You and others in this thread are on the path of avoiding activation of the protection circuitry. If it is never activated, then its audible effects are irrelevant. No argument. This is valid - case closed; we are done.
The path that I am interested in is: what happens if, for whatever reason, the protection is activated? Can the audible impacts be minimized? Is this not a noble pursuit?
Now, to expand on my first post and its attachment. If you have a conventional amplifier with a single-ended output driving a pure resistive load to ground, it is possible to design a V-I limiter that clips the waveform fairly cleanly (flat tops and bottoms). There may be some overshoot and undershoot, but this can be mitigated by the proper protection loop frequency compensation.
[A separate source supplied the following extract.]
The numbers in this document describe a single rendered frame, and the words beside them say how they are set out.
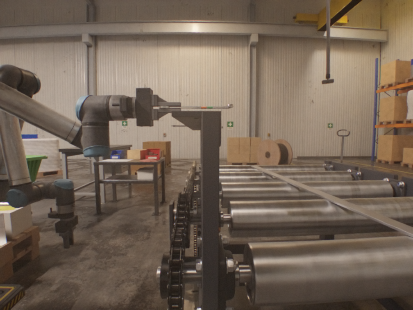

Now, if instead of grounding one end of the load resistor, we connect it to the output of another amplifier driven out of phase, then the V-I limiter reacts to the second amplifier pulling on the resistor even after it has started to limit. This behavior was described in detail in the attachment to #1. It produces a very different waveform from the case where the resistor is grounded. Those "bat wings" that I described have much greater high frequency content and are much more audible. I have built this and heard this in my listening room (40 yrs ago - I'm old 🙂). As rayma said back in post #4, some form of master/slave protection for the bridged mode is required to make the two cases perform similarly. This is what I seek. I understand that this does not address reactive loads or other issues but it is, to me, an interesting design challenge that has some merit. You are free to disagree.
Bruce
Sorry, I could not resist this.
In order to have both sides of the bridge work in tandem, some 'connection' must be made between points C, D, +Sense, -Sense and Out_Bus.
But because the phases of the bridge outputs are opposite, these five signals per bridge side must be inverted and applied ('added' somehow) to the other bridge side and vice versa.
This can however lead to other issues which are unknown for now and should be addressed with labourous research. From this point onwards, I conclude that the initial 'classic' topology of (opamp-like) main amplifiers is not suitable for bridging, or various measures and control circuits are needed as shown in the annex of #22.
It can be done, but there is a more straightforward solution. A 'interwoven' (opamp-style double inverter amplifier with pos and neg output) bridge amplifier is a good solution. I'll try to find my design of it in my archives.